A Seleção da Bélgica cobrou explicações da FIFA depois que a entidade decidiu anular a suspensão do atacante Folarin Balogun, da seleção dos Seleção dos Estados Unidos, permitindo que ele enfrente os belgas nas oitavas de final da Copa do Mundo FIFA 2026. A expulsão, recebida contra a Bósnia e Herzegovina na fase anterior, teria gerado automaticamente uma suspensão de um jogo, mas a punição foi suspensa sob um artigo do regulamento disciplinar.
A federação belga afirmou que não recebeu justificativas formais da Fifa sobre a decisão antes do jogo marcado para esta segunda-feira em Seattle e que ficou sabendo da reversão apenas pela imprensa.
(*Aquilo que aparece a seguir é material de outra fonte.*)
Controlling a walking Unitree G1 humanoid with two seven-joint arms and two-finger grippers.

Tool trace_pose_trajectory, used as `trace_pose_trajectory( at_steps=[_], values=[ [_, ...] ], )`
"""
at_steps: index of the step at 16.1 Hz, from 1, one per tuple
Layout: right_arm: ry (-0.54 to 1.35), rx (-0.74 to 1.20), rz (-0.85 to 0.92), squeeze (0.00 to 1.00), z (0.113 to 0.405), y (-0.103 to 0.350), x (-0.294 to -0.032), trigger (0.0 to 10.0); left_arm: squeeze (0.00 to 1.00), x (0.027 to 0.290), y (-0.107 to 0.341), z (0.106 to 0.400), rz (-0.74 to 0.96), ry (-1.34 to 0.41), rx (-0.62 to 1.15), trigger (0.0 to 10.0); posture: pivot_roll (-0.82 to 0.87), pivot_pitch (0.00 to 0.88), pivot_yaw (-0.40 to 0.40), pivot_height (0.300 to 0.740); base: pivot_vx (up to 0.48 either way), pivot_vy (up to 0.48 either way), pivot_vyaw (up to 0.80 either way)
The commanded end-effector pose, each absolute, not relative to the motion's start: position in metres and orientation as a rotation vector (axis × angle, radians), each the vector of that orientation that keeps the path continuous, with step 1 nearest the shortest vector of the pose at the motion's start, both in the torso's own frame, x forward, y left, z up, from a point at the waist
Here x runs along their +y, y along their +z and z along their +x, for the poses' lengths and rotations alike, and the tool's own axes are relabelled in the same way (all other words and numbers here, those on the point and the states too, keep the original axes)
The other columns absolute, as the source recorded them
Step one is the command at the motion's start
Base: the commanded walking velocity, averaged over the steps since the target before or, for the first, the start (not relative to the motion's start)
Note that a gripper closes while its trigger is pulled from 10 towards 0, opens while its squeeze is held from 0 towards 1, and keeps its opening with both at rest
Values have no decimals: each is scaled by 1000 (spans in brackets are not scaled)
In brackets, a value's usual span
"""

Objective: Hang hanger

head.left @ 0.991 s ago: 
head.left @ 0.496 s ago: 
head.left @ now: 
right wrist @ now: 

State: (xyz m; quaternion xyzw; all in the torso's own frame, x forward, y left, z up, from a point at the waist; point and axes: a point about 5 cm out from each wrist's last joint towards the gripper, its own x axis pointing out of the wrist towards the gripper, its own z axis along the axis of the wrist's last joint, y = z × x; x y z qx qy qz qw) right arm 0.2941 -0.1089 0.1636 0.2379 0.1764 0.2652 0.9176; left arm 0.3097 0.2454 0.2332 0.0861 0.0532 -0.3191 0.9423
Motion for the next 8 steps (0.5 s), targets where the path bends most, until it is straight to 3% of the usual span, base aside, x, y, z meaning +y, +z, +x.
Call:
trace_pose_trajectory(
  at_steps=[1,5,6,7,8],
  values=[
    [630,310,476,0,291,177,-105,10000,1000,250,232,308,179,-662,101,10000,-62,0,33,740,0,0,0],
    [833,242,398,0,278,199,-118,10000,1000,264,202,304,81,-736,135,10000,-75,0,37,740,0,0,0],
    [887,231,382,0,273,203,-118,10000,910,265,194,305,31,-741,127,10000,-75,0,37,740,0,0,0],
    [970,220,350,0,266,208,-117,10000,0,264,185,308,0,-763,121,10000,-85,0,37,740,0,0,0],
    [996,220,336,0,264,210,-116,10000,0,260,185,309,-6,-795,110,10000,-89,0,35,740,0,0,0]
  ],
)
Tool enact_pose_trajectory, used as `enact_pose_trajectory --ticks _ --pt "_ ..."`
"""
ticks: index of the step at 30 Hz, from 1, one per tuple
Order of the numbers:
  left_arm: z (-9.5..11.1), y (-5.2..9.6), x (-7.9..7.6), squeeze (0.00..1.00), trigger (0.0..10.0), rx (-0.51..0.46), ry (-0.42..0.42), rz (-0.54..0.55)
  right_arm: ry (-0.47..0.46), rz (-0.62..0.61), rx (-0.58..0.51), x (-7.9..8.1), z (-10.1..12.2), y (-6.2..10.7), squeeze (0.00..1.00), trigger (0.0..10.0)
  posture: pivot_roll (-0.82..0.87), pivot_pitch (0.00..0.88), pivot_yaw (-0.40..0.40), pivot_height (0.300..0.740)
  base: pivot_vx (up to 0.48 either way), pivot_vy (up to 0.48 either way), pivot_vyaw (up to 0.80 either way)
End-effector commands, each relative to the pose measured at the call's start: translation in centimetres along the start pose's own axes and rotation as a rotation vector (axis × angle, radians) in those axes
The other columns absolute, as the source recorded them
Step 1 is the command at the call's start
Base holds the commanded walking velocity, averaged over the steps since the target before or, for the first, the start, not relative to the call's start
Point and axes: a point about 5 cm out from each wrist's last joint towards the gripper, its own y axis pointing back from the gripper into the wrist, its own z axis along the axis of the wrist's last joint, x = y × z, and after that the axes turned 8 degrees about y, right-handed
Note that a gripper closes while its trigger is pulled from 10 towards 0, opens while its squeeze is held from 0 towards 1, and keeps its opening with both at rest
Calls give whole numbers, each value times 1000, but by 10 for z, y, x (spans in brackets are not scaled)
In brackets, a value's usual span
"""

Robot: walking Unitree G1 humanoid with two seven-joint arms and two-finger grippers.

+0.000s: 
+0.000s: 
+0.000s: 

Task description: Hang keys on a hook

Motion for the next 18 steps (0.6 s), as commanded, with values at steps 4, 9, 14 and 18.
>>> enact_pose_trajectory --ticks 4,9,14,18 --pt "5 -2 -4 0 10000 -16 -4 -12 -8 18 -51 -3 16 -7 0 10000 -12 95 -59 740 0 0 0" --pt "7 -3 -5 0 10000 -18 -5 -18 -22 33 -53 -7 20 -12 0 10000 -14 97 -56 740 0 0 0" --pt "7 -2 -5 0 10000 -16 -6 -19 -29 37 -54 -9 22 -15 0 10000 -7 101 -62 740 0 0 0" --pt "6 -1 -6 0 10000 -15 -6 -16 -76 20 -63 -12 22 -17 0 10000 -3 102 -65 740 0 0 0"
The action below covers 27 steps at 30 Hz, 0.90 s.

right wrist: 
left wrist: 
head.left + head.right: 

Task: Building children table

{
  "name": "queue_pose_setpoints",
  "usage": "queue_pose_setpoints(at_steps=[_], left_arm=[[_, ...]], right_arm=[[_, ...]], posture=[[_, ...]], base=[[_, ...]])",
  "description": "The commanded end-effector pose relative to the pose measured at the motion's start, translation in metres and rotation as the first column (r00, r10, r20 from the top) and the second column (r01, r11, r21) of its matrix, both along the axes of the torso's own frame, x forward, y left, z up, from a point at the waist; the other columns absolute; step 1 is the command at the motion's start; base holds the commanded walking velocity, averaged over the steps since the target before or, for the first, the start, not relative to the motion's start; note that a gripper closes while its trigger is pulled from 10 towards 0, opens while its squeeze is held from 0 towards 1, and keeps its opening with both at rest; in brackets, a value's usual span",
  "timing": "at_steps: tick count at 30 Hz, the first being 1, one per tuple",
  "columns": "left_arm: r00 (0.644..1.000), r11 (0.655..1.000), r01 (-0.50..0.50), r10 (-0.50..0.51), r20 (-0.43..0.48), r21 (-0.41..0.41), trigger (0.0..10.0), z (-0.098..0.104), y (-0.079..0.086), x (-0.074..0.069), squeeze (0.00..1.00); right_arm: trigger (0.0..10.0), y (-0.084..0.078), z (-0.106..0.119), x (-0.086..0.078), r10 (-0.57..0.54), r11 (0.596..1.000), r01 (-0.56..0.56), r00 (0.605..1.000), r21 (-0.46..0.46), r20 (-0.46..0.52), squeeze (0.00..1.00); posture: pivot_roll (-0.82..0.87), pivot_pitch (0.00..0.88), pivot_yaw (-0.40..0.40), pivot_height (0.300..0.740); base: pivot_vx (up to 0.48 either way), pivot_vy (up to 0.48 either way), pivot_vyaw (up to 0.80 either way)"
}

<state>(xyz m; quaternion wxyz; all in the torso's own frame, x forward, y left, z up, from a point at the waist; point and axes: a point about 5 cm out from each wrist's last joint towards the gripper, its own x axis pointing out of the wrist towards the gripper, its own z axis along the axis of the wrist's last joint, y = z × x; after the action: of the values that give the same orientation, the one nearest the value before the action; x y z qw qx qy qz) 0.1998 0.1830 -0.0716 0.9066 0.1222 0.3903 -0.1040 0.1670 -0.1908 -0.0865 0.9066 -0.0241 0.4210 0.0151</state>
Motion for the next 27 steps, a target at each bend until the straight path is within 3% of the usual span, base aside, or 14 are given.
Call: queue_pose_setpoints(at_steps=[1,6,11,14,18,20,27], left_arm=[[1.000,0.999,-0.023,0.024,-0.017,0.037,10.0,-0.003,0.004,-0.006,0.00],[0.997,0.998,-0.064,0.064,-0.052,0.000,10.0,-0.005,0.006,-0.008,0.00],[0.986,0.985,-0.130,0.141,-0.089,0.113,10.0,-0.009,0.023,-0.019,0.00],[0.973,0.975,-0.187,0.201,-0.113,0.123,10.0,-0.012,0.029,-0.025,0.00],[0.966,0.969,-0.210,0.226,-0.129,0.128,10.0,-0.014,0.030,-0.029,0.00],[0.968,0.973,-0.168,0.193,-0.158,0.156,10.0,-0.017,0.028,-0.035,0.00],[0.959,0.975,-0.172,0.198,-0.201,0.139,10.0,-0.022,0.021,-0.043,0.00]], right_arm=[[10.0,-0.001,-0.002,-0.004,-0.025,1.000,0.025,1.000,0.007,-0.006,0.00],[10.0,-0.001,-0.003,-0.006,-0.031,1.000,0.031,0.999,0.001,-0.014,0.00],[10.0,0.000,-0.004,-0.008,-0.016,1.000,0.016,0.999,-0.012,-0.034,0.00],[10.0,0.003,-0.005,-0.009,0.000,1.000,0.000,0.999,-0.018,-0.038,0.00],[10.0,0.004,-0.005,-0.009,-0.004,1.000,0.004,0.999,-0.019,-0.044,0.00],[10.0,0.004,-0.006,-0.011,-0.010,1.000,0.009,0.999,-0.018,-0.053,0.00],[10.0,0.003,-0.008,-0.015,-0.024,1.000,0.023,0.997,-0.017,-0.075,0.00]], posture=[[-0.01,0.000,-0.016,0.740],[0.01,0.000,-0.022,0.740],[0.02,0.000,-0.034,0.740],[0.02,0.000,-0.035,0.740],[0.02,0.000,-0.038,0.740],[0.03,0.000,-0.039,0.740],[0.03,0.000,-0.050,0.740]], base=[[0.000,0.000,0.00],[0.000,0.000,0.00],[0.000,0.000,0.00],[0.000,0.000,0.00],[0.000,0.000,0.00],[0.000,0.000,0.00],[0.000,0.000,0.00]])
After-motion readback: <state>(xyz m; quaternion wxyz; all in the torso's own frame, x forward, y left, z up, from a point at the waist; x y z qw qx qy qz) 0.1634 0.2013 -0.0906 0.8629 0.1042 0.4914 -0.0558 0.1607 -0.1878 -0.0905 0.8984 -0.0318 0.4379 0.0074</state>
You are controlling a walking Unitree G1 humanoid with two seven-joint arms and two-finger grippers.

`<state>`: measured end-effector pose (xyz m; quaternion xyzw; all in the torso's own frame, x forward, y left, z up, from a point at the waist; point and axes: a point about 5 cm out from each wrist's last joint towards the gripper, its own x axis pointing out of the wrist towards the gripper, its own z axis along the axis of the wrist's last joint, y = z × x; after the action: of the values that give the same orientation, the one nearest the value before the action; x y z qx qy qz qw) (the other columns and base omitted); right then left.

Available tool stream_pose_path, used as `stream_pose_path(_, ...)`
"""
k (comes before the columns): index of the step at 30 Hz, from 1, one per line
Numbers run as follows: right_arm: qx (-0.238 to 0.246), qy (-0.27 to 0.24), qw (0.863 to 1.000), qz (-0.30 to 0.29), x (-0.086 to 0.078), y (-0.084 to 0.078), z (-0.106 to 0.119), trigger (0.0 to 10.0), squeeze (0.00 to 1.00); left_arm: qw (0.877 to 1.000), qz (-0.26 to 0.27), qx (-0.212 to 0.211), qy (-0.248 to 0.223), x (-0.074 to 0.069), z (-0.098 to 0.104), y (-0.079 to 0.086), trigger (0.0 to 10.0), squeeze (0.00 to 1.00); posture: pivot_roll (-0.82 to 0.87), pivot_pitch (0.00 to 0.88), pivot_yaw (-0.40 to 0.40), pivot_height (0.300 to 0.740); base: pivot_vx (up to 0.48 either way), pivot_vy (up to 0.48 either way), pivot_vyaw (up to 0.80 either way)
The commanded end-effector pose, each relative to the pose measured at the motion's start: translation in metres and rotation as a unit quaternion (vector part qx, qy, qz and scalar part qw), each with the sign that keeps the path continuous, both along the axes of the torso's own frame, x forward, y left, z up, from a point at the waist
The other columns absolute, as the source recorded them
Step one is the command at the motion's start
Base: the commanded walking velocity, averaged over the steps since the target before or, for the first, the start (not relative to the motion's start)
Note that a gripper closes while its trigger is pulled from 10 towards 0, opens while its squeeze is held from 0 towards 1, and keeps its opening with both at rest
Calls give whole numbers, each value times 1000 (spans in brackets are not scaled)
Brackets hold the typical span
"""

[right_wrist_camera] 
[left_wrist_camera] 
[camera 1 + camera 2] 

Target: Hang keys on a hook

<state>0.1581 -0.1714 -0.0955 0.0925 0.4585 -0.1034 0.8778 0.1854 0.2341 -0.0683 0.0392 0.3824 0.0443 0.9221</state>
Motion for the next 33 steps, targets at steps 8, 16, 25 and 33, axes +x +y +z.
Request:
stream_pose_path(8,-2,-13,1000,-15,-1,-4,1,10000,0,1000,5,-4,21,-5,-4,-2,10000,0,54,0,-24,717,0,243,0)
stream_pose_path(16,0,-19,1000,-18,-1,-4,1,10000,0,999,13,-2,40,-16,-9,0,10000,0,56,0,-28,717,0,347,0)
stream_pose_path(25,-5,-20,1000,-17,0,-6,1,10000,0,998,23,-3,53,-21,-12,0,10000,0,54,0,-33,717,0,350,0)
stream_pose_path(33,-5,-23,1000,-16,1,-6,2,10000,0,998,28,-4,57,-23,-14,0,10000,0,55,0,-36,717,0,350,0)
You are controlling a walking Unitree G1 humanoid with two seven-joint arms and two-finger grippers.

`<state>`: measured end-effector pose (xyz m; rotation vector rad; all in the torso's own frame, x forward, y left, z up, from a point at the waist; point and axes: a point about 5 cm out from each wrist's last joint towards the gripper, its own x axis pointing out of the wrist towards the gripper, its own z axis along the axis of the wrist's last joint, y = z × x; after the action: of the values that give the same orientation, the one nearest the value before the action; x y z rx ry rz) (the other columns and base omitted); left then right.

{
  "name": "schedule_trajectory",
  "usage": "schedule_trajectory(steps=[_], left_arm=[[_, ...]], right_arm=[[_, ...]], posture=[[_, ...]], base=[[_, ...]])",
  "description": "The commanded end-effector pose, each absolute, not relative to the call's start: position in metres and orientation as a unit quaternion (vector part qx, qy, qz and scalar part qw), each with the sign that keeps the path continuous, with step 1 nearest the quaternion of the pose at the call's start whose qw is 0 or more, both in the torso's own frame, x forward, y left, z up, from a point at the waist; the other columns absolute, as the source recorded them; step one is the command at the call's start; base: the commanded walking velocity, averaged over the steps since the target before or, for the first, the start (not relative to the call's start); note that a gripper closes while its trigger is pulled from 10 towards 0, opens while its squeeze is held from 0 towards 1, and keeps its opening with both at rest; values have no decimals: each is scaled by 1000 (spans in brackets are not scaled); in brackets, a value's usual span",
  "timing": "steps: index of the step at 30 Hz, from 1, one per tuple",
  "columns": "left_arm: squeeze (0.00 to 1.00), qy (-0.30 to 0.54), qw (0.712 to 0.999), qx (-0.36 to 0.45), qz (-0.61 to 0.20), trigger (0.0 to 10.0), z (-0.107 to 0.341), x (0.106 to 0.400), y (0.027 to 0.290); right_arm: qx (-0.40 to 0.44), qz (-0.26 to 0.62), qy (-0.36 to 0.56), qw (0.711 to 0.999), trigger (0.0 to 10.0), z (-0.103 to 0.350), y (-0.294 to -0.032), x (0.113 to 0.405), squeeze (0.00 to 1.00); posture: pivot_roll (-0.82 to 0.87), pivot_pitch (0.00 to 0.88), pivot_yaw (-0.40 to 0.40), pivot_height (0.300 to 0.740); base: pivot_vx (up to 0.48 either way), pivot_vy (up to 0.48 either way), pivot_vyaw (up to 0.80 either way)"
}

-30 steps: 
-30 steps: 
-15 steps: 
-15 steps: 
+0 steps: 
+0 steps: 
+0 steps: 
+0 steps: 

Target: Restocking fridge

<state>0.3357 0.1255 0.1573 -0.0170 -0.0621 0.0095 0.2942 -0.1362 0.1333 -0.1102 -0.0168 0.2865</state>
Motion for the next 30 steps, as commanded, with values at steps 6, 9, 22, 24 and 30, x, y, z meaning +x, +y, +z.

Em nota, a entidade frisou que isso contraria dispositivos do próprio código disciplinar e do regulamento do Mundial, que costumam prever a suspensão automática após um cartão vermelho.
A decisão de suspender a punição foi tomada pelo Comitê Disciplinar da Fifa com base no Artigo 27 de seu Código Disciplinar, que permite suspender uma sanção em determinadas circunstâncias e mantém o cartão vermelho no registro de Balogun por um ano sob observação.
O caso ganhou repercussão porque o presidente dos Estados Unidos, Donald Trump, admitiu ter pedido pessoalmente uma revisão da suspensão ao presidente da Fifa, Gianni Infantino, o que despertou críticas sobre possível interferência política no processo disciplinar. Trump afirmou que só pediu uma revisão porque discordava da falta que resultou no vermelho, mas negou ter dito à Fifa o que fazer.

A reação belga foi forte: além de questionar a transparência do procedimento, a federação anunciou que recorrerá e contestará a elegibilidade do atacante para a partida, enquanto membros europeus do futebol e órgãos como a Union of European Football Associations criticaram amplamente a decisão por supostamente minar a integridade das regras disciplinares.
Críticos apontam que a anulação da suspensão pode criar um precedente delicado para a competição e levantar dúvidas sobre a consistência da aplicação das regras em momentos decisivos do Mundial. Alguns comentaristas e técnicos de clubes afirmaram que a situação suscita mais debates sobre a ligação entre poder político e decisões esportivas.
A controvérsia envolvendo Balogun virou um dos principais temas esportivos antes do duelo entre Bélgica e Estados Unidos, que tem vaga nas quartas de final em jogo, e deve continuar a movimentar discussões sobre arbitragem, regras e governança no futebol internacional.
O episódio também atraiu atenção da mídia global, com críticas tanto à forma como a Fifa comunicou — ou deixou de comunicar — a decisão quanto às possíveis implicações para outras seleções e decisões disciplinares durante o torneio.